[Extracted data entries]
****************
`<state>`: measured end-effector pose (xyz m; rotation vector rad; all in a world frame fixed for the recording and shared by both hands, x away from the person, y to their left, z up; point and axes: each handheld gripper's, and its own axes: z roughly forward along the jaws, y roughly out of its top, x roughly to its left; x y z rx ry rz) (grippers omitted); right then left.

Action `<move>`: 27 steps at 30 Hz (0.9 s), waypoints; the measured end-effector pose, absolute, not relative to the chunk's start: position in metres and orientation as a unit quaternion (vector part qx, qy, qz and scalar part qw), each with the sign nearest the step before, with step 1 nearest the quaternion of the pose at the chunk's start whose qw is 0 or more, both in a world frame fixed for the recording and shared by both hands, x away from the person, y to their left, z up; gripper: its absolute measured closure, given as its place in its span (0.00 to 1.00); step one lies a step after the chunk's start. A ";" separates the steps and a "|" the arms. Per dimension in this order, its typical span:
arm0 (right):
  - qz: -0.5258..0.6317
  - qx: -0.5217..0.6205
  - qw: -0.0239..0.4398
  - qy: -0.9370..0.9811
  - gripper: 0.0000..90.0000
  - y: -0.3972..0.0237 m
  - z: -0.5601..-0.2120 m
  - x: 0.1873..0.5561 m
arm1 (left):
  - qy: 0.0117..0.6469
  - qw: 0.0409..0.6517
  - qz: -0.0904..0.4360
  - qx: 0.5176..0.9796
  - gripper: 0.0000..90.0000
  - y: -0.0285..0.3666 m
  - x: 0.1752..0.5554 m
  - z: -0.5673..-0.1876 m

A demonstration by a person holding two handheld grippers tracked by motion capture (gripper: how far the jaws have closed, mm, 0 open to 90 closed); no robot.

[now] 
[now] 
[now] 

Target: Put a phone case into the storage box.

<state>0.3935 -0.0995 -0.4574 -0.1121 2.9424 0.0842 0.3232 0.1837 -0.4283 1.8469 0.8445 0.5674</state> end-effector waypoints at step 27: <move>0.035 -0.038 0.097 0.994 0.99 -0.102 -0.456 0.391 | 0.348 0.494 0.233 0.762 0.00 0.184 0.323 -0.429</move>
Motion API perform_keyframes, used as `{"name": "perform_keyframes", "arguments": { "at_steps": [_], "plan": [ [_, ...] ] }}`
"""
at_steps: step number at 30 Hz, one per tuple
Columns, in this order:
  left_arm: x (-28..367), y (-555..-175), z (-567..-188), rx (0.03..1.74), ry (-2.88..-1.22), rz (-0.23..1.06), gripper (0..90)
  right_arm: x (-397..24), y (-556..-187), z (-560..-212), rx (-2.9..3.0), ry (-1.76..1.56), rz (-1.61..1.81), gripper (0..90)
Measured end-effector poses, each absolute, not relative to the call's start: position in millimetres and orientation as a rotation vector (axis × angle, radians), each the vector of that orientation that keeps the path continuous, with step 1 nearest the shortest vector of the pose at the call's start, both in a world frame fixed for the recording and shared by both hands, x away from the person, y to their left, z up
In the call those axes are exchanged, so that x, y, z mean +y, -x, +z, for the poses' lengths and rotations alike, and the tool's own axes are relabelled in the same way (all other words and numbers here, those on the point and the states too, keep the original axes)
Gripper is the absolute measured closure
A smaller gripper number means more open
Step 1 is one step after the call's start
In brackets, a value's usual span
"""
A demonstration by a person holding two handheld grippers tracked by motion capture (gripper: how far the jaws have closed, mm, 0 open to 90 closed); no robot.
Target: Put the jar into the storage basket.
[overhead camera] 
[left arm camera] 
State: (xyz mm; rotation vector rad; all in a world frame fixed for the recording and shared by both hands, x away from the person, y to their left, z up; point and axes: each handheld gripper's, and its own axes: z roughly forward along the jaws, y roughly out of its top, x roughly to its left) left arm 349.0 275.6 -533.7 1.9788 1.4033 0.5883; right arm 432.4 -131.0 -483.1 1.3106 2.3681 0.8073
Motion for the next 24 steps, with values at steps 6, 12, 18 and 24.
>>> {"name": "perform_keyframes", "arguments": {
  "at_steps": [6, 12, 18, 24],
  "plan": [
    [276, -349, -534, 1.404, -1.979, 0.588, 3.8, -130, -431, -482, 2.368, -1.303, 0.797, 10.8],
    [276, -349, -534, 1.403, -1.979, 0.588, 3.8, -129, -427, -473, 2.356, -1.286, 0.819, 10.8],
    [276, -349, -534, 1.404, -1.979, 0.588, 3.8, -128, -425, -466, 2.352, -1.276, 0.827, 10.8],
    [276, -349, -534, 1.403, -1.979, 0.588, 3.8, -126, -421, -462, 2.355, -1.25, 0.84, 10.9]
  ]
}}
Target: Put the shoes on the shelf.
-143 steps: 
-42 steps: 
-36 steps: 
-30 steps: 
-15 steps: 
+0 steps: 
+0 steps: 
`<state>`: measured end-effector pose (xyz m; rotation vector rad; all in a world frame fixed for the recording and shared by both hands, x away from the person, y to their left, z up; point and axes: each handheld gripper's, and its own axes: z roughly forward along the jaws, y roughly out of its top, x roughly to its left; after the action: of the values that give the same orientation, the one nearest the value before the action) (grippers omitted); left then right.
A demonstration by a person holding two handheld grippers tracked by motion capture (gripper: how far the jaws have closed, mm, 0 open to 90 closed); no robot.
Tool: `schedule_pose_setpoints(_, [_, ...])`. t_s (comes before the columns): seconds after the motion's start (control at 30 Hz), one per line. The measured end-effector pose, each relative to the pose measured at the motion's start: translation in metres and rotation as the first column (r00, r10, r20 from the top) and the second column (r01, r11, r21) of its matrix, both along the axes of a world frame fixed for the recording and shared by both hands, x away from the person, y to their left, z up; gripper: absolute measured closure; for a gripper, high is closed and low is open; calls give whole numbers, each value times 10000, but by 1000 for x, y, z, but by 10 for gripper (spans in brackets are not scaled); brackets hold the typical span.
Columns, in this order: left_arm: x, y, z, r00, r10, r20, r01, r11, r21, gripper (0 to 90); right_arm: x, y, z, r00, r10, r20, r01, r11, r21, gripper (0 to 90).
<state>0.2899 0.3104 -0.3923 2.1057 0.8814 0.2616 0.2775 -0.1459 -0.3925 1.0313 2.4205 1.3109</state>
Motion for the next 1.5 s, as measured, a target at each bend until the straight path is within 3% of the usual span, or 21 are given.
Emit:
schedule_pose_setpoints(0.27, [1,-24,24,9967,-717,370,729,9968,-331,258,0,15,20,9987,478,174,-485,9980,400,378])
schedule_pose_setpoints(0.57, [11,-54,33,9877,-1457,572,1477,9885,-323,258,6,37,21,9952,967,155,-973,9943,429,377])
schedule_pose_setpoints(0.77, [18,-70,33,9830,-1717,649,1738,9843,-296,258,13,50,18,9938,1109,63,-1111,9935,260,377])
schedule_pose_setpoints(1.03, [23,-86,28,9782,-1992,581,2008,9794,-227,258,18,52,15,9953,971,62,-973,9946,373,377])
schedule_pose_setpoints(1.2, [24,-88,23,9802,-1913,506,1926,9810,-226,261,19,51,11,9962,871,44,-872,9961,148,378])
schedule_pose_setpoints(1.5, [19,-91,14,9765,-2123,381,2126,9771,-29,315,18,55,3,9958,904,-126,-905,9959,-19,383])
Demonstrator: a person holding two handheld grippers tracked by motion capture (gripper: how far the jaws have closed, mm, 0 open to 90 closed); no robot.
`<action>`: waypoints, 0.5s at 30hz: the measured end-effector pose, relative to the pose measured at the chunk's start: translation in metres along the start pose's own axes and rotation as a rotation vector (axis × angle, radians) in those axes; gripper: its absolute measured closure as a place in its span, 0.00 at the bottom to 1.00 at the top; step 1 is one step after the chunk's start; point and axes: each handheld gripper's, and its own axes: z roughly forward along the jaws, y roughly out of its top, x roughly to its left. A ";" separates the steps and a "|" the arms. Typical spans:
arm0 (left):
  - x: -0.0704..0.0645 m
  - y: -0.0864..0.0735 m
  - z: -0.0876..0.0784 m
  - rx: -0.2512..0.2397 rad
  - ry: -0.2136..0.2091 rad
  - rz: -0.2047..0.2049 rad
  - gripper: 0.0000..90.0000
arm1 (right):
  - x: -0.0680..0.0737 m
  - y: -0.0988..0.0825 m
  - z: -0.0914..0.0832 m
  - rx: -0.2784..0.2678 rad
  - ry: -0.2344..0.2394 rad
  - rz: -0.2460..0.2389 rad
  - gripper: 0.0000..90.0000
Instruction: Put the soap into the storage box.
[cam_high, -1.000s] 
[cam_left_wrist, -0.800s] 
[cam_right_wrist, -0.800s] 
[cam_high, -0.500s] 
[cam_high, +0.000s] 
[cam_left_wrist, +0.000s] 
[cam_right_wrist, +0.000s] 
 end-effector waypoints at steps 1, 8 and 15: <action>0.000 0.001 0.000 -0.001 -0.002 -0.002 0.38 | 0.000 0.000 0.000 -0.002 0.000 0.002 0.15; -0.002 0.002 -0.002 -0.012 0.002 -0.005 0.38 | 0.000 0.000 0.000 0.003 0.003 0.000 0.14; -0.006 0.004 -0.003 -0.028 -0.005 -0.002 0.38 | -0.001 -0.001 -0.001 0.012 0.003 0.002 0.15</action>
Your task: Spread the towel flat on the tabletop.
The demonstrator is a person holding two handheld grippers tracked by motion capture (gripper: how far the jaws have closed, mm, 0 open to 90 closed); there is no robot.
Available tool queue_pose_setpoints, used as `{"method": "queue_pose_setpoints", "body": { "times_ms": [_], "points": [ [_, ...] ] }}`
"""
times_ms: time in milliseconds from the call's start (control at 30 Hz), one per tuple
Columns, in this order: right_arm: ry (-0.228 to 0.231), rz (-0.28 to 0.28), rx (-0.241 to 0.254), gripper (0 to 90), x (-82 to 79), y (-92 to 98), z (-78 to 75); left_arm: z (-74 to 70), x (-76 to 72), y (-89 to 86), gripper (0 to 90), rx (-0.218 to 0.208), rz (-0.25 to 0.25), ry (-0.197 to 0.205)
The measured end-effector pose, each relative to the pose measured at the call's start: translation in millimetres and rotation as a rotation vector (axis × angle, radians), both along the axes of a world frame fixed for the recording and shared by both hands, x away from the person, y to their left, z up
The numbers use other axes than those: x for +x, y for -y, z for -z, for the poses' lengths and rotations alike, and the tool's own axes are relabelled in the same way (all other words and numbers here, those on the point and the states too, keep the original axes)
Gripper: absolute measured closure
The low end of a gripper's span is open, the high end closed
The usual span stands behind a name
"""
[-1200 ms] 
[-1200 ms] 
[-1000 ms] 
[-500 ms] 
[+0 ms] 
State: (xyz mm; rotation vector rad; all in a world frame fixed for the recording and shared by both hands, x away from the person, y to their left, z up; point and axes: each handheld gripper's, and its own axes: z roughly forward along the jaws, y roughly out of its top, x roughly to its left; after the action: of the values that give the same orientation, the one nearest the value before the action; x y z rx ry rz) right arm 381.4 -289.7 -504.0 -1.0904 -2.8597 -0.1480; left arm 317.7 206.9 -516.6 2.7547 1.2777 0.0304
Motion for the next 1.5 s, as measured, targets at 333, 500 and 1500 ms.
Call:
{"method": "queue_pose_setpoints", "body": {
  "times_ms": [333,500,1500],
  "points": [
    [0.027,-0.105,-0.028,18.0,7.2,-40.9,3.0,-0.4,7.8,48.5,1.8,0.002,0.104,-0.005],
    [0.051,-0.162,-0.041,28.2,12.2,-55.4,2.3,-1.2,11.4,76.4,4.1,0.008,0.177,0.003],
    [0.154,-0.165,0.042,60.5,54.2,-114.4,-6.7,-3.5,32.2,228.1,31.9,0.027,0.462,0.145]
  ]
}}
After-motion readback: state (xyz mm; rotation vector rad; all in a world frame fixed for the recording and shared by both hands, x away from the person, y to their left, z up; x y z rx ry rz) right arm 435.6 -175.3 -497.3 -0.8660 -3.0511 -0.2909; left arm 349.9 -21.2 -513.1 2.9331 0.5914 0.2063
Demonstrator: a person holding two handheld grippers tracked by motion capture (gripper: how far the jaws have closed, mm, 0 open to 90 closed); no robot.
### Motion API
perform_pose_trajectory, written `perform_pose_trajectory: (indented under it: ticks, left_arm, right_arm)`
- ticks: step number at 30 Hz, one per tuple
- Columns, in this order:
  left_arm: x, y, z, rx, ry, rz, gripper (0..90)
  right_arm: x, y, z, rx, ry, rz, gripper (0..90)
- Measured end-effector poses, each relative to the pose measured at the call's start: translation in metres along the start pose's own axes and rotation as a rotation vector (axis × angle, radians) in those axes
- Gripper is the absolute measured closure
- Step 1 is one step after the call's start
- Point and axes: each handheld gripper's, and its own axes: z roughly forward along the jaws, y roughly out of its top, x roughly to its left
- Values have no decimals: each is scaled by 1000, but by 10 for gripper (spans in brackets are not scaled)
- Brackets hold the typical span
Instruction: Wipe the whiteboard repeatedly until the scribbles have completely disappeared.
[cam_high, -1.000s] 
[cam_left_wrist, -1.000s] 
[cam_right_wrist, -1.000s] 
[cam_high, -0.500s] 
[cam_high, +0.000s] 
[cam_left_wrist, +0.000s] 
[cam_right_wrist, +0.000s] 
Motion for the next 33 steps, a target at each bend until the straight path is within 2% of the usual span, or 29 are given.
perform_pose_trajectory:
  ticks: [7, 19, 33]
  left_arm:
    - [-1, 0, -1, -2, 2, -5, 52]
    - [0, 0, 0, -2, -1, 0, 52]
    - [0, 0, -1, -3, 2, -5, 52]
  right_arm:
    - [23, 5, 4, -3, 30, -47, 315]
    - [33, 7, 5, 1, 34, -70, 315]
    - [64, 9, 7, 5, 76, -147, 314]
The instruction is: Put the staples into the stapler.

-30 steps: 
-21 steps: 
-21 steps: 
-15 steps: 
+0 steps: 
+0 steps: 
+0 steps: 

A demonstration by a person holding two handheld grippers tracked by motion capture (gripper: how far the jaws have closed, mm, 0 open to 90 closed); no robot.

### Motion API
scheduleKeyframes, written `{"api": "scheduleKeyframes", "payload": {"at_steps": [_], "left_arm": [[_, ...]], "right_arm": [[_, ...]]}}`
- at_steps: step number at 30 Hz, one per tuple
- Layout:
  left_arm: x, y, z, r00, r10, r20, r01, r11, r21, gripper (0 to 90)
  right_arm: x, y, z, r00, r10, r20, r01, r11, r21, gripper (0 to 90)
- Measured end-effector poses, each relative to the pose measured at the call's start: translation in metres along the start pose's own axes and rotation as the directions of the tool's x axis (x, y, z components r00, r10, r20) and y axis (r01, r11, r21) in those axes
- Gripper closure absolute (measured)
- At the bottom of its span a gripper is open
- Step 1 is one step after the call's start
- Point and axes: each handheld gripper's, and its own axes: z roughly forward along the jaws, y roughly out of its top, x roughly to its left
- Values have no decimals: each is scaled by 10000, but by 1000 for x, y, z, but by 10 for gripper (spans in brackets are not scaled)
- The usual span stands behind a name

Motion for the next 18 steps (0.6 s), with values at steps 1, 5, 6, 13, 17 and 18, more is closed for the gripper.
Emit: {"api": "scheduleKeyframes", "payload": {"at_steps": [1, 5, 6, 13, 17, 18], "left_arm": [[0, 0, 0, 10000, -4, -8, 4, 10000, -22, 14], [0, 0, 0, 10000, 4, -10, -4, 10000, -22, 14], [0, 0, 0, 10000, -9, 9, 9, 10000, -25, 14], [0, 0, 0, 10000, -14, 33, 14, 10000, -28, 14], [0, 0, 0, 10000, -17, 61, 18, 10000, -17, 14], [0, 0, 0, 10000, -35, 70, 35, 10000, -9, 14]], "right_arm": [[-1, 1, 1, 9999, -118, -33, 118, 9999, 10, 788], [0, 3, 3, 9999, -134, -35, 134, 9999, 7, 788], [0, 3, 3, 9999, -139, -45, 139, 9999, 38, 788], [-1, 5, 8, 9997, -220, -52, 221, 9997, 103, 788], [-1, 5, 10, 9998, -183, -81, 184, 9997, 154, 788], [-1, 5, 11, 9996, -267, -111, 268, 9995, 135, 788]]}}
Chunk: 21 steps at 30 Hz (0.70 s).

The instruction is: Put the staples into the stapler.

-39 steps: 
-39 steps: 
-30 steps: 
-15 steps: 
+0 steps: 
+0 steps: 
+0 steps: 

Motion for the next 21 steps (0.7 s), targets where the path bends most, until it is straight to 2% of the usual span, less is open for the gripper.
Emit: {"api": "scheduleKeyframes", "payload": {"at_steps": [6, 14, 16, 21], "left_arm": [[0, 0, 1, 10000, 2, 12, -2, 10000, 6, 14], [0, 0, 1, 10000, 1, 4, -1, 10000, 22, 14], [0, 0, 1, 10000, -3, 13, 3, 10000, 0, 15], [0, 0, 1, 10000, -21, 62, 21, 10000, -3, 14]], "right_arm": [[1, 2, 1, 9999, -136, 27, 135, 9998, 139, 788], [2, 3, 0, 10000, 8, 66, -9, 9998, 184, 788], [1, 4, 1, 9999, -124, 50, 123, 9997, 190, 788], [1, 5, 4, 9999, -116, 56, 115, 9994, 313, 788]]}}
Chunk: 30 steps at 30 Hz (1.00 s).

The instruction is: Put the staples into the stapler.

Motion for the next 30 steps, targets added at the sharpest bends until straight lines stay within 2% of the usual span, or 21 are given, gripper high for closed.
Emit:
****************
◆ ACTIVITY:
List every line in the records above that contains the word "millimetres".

◆ FINISHED EXERCISE:
Measured end-effector poses, each absolute, not relative to the call's start: position in millimetres and orientation as a rotation vector (axis × angle, radians), each the vector of that orientation that keeps the path continuous, with step 1 nearest the shortest vector of the pose at the call's start, both in a world frame fixed for the recording and shared by both hands, x away from the person, y to their left, z up
The measured end-effector pose, each relative to the pose measured at the call's start: translation in millimetres and rotation as a rotation vector (axis × angle, radians), both along the axes of a world frame fixed for the recording and shared by both hands, x away from the person, y to their left, z up

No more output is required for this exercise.